真宅=本当の家。→ "The Place I'll Return To Someday" (いつか帰るところ)
[YouTube "The Place I'll Return To Someday", listed by KATO Toru]
 「幼児退行」の重要性

『老子』第十章:載營魄抱一、能無離。專氣致柔、能孾兒。滌除玄覽、能無疵。愛民治國、能無爲。天門開闔、能爲雌。明白四達、能無知。生之畜之。生而不有、爲而不恃、長而不宰。是謂玄徳。

『老子』第五十五章:含徳之厚、比於赤子。蜂蠆虺蛇不螫、猛獸不據、攫鳥不搏。骨弱筋柔而握固。
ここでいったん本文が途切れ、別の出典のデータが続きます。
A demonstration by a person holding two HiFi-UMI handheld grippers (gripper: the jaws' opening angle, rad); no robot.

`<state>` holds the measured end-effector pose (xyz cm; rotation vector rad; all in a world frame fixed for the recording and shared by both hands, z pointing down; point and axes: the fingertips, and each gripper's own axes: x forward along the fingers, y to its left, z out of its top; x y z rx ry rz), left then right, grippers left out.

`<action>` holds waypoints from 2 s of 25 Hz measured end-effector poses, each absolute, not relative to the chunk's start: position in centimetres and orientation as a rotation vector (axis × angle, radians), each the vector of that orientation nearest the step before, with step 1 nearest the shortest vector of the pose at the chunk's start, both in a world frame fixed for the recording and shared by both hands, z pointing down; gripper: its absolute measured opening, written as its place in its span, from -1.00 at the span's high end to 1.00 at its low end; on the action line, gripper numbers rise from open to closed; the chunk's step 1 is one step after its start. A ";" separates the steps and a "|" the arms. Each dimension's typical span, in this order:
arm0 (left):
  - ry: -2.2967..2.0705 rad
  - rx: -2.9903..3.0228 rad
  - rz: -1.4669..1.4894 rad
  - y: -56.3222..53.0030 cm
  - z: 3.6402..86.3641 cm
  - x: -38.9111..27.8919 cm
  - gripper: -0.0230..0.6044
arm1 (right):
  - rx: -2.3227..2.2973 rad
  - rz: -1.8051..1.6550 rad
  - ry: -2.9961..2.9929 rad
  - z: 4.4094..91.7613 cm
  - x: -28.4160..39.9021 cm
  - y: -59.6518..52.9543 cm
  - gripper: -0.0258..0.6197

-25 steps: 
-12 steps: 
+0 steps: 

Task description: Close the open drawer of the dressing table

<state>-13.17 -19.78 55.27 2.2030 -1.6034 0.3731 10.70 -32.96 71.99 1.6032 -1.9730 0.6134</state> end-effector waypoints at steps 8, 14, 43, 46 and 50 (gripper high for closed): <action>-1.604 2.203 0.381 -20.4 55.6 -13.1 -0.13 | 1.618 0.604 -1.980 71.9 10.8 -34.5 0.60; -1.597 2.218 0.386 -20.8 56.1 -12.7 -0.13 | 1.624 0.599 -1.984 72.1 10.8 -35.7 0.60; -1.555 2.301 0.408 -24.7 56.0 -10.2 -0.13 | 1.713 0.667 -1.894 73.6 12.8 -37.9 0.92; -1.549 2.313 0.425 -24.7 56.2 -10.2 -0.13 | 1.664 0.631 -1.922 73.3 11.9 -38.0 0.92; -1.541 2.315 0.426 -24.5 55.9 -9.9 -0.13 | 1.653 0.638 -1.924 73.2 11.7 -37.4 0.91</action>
未知牝牡之合而全作、精之至也。終日號而不嗄、和之至也。知和曰常、知常曰明。益生曰祥、心使氣曰強。物壯則老。謂之不道。不道早已。

『(旧約)聖書』詩篇 131章2節:わたしは魂を沈黙させます。わたしの魂を、幼子のように/母の胸にいる幼子のようにします。

『新約聖書』マタイによる福音書18-1
 そのとき、弟子たちがイエスのところに来て、「いったいだれが、天の国でいちばん偉いのでしょうか」と言った。18-2そこで、イエスは一人の子供を呼び寄せ、彼らの中に立たせて、18-3言われた。「はっきり言っておく。心を入れ替えて子供のようにならなければ、決して天の国に入ることはできない(以下略)
 参考 文語訳 http://jcl.ibibles.net/101Matthew.htm#101-18
 参考 『欽定訳聖書』Authorized Version (1611) Matthew 18 1
  At the same time came the disciples unto Jesus, saying, Who is the greatest in the kingdom of heaven? 2 And Jesus called a little child unto him, and set him in the midst of them, 3 And said, Verily I say unto you, Except ye be converted, and become as little children, ye shall not enter into the kingdom of heaven. 4 Whosoever therefore shall humble himself as this little child, the same is greatest in the kingdom of heaven. 5 And whoso shall receive one such little child in my name receiveth me.

遠藤周作『万華鏡』(朝日新聞社,1993)「命のぬくもり」p.96-p.97より引用
 どなたかが書いておられた。
「夜なかに街では街路樹がたがいに連絡しあったり、話しあったりしています」
 それを読んだ日から私は夜ふけの静寂な路(みち)をポケットに手を入れて歩きながら、昼の排気ガスや乾いた地面で痛めつけられた街路樹や邸宅の庭の樹々が話しあっているのを感じた。
 幼年の頃に信じていたこと、動物も樹々も話をするという童話の世界は、少年になって失われ、それが長く続いた。そして老いた今、ふたたびそのように失った世界を私はせつに欲している。なぜだろう。
 シュタイナーという思想家がこう言っていた。人間は青年時代は肉体で世界を捉(とら)え、壮年の時は心と知で世界を捉えるが――老年になると魂で世界をつかまえようとすると。そして私もその三番目の魂の年齢になったからだ。